TASK GOAL
Give back the data in full. Leave nothing out.

COLLECTED MATERIAL
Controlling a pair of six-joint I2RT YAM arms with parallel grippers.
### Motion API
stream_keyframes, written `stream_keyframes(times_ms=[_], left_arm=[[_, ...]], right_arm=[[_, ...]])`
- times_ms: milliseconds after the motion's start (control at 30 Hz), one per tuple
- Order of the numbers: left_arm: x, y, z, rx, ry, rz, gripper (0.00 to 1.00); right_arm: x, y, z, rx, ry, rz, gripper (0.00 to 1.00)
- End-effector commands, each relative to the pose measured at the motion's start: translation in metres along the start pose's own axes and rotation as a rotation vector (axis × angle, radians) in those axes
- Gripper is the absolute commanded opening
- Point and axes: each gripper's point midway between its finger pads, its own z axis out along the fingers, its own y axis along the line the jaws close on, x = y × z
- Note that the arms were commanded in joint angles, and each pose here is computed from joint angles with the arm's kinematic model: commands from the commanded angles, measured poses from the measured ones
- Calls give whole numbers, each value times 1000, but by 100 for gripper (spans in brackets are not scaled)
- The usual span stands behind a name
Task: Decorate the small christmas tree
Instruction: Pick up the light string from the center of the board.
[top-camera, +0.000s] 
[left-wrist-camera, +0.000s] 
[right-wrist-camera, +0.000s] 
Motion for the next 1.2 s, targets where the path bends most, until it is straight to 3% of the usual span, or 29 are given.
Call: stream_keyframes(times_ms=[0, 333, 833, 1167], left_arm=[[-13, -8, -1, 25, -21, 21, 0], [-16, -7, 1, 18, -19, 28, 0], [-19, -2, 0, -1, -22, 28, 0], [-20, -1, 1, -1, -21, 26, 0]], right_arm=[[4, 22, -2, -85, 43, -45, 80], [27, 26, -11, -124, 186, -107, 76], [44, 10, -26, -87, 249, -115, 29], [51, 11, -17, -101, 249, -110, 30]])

REPLY
Controlling a pair of six-joint I2RT YAM arms with parallel grippers.
### Motion API
stream_keyframes, written `stream_keyframes(times_ms=[_], left_arm=[[_, ...]], right_arm=[[_, ...]])`
- times_ms: milliseconds after the motion's start (control at 30 Hz), one per tuple
- Order of the numbers: left_arm: x, y, z, rx, ry, rz, gripper (0.00 to 1.00); right_arm: x, y, z, rx, ry, rz, gripper (0.00 to 1.00)
- End-effector commands, each relative to the pose measured at the motion's start: translation in metres along the start pose's own axes and rotation as a rotation vector (axis × angle, radians) in those axes
- Gripper is the absolute commanded opening
- Point and axes: each gripper's point midway between its finger pads, its own z axis out along the fingers, its own y axis along the line the jaws close on, x = y × z
- Note that the arms were commanded in joint angles, and each pose here is computed from joint angles with the arm's kinematic model: commands from the commanded angles, measured poses from the measured ones
- Calls give whole numbers, each value times 1000, but by 100 for gripper (spans in brackets are not scaled)
- The usual span stands behind a name
Task: Decorate the small christmas tree
Instruction: Pick up the light string from the center of the board.
[top-camera, +0.000s] 
[left-wrist-camera, +0.000s] 
[right-wrist-camera, +0.000s] 
Motion for the next 1.2 s, targets where the path bends most, until it is straight to 3% of the usual span, or 29 are given.
Call: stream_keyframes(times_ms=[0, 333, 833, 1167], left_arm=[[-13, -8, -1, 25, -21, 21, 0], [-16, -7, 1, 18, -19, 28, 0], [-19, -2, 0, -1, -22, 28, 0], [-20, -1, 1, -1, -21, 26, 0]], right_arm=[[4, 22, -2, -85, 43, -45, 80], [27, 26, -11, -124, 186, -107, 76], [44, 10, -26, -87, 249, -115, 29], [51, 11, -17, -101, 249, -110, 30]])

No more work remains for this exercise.